**Task brief**
Locate the line that contains "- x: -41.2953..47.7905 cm" in the entries below, then repeat it and every following line through the line that contains "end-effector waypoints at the", exactly, and no others.

**** Information supplied

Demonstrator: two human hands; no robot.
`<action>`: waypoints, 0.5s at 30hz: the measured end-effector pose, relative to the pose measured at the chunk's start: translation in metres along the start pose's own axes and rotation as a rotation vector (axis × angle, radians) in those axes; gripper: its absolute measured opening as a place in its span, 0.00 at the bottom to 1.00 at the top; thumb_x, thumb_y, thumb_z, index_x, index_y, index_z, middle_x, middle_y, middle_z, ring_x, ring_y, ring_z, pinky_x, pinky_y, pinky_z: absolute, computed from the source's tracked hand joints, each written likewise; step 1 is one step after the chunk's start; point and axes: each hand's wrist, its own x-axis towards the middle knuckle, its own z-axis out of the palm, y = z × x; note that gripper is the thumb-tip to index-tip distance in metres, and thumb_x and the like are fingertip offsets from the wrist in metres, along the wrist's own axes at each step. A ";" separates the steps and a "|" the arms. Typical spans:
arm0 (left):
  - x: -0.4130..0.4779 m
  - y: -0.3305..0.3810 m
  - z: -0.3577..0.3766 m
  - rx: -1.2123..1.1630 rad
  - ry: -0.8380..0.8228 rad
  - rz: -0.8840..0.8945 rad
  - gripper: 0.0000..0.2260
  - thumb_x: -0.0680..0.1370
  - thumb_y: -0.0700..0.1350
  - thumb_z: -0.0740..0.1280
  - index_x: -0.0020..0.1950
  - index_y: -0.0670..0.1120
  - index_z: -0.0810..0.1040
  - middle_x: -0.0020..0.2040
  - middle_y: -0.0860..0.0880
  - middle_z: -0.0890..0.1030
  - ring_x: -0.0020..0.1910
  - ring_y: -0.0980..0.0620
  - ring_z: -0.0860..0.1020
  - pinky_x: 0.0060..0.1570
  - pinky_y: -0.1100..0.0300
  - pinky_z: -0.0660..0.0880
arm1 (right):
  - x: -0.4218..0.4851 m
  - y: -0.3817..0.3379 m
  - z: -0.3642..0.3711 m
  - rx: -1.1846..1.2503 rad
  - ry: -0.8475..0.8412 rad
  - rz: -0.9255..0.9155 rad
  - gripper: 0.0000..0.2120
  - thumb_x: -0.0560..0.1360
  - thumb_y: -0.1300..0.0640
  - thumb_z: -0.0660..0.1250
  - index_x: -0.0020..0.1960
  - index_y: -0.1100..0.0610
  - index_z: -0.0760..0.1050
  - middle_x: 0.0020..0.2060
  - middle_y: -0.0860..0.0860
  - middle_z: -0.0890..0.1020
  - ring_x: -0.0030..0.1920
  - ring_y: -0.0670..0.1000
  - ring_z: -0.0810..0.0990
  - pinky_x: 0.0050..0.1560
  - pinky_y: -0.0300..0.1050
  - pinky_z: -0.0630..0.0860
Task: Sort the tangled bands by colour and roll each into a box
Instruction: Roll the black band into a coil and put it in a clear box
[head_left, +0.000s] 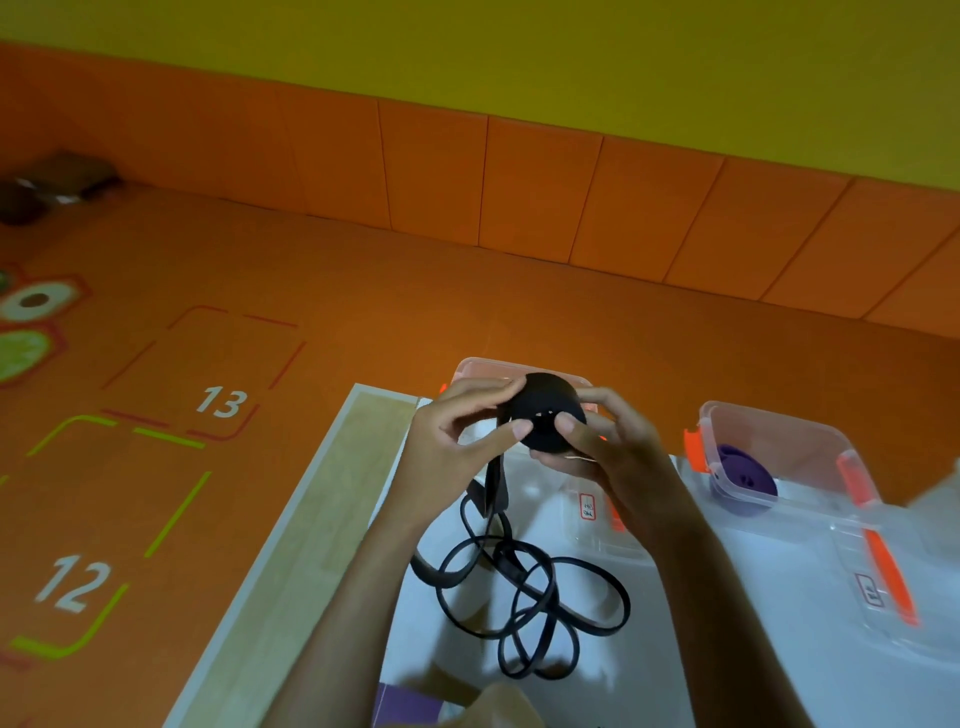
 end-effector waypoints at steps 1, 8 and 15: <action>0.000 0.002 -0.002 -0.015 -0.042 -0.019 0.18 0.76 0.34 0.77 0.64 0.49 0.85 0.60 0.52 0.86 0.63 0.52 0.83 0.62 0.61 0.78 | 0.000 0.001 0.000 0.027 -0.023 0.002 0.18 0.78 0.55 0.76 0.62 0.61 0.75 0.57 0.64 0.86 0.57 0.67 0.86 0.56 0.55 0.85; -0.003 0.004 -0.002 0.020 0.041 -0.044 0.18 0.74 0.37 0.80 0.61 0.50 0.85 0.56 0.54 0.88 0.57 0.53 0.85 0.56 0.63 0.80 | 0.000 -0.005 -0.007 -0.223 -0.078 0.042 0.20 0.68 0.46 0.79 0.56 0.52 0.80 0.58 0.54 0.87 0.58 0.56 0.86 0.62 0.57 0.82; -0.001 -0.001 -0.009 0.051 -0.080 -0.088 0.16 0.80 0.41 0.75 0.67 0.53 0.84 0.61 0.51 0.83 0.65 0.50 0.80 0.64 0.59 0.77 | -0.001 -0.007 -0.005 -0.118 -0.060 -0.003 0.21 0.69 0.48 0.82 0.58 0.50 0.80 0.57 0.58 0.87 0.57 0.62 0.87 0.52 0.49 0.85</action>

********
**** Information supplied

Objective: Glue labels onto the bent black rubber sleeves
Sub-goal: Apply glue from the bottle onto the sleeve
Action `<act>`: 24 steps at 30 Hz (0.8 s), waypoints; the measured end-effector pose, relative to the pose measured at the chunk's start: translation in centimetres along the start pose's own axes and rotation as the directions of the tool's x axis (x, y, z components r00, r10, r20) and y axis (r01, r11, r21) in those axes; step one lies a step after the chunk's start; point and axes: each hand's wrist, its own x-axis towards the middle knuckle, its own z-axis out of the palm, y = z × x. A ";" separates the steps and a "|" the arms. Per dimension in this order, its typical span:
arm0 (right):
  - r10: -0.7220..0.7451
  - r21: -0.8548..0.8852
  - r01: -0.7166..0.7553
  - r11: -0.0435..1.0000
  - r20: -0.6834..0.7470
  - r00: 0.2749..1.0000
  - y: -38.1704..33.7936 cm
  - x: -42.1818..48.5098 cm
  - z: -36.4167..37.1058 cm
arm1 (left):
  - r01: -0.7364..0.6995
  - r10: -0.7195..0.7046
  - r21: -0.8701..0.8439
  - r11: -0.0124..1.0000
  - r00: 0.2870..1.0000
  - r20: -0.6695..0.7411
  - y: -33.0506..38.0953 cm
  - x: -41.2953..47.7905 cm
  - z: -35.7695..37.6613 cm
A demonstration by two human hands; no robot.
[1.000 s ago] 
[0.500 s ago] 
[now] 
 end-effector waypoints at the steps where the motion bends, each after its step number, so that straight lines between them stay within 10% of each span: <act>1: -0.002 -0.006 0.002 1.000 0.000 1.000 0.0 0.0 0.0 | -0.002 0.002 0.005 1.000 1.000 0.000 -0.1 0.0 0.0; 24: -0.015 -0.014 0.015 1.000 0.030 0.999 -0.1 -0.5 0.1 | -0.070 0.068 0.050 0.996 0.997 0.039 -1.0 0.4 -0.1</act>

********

**Output of the task**
  - x: -41.2953..47.7905 cm
  - z: -35.7695..37.6613 cm
A demonstration by two human hands; no robot.
[1.000 s ago] 
[0.500 s ago] 
[now] 
 end-effector waypoints at the steps where the motion bends, each after its step number, so that straight lines between them stay within 10% of each span: <act>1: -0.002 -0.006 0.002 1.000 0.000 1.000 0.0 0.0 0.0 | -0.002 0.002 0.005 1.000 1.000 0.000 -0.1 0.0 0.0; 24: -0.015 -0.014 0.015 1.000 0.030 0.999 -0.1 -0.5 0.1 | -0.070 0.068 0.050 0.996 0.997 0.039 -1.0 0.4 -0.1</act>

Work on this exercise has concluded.